Photography by Ashley Noelle Edwards, courtesy of Gabriela Salazar.
Ten years ago when Gabriela moved back to Mexico from London, she was the first farmer/florist in Mexico. Of course this combination is now more common now, but the idea and practice of growing what is needed for creating is still worth celebrating. Gabriella was previously an interior designer, but she always felt that plants were truly the elements that changed a space and made it feel like a home. “When I discovered flowers in London’s Covent Garden Market, I just knew that flowers were the path I wanted to pursue.” Gabriela still grows some of those “English” flowers that she fell in love with at the market, such as sweet peas and garden roses, because both are “incredibly romantic and have the best scent,” she says.
But it wasn’t until Gabriela signed up for a course taught by Erin Benzakein from famed Floret Flowers that she decided to start growing her own flowers. Erin gave Gabriela a small bag of seeds and encouraged her to go for it. “Erin has been my greatest mentor in my path as a farmer-florist.” Every year Erin sends Gabriela a small bag of seeds or dahlia tubers.
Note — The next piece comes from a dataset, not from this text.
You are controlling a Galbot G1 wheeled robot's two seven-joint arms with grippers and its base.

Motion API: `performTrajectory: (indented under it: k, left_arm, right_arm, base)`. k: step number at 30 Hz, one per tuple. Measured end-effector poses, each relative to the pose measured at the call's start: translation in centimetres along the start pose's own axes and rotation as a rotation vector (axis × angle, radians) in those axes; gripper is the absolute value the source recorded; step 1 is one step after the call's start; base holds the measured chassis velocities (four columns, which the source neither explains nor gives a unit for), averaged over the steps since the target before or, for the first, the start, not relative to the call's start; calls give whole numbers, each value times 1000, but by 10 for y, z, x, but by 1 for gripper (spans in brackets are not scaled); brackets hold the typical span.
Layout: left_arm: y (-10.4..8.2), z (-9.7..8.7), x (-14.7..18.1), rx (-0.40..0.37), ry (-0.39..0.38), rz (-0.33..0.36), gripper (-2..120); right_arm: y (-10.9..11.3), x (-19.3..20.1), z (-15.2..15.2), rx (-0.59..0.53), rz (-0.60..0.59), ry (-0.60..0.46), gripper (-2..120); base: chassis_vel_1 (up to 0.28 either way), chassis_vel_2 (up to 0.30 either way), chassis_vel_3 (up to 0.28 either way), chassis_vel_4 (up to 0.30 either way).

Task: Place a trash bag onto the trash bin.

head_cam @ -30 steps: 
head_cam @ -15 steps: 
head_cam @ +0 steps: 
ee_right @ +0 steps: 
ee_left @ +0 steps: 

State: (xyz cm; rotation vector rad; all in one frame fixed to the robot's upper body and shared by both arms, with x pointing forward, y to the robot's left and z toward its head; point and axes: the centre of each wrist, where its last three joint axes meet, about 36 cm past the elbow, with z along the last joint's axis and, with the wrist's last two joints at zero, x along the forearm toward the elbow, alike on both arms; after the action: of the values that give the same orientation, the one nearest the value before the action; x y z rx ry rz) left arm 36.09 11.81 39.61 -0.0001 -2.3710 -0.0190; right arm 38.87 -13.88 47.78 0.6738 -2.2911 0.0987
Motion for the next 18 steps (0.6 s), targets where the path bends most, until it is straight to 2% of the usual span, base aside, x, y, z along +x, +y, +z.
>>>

Gabriela’s garden presently is 3/4 of an acre and it expands little by little. She started with a 1/3 of an acre (which was grass) and the landlord agreed to rent her more space over the time. Depending on the season, Gabriela grows mainly ranunculus and dahlias, but she also cultivates sweet peas, hellebores, poppies, phlox, cosmos, larkspur, and foxgloves. When dahlia season ends, she turns her attention to celosia and cosmos, and snapdragons and sunflowers, too. Gabriela has her eye on Echinacea pallida ‘Hula Dancer’, which she will try out soon.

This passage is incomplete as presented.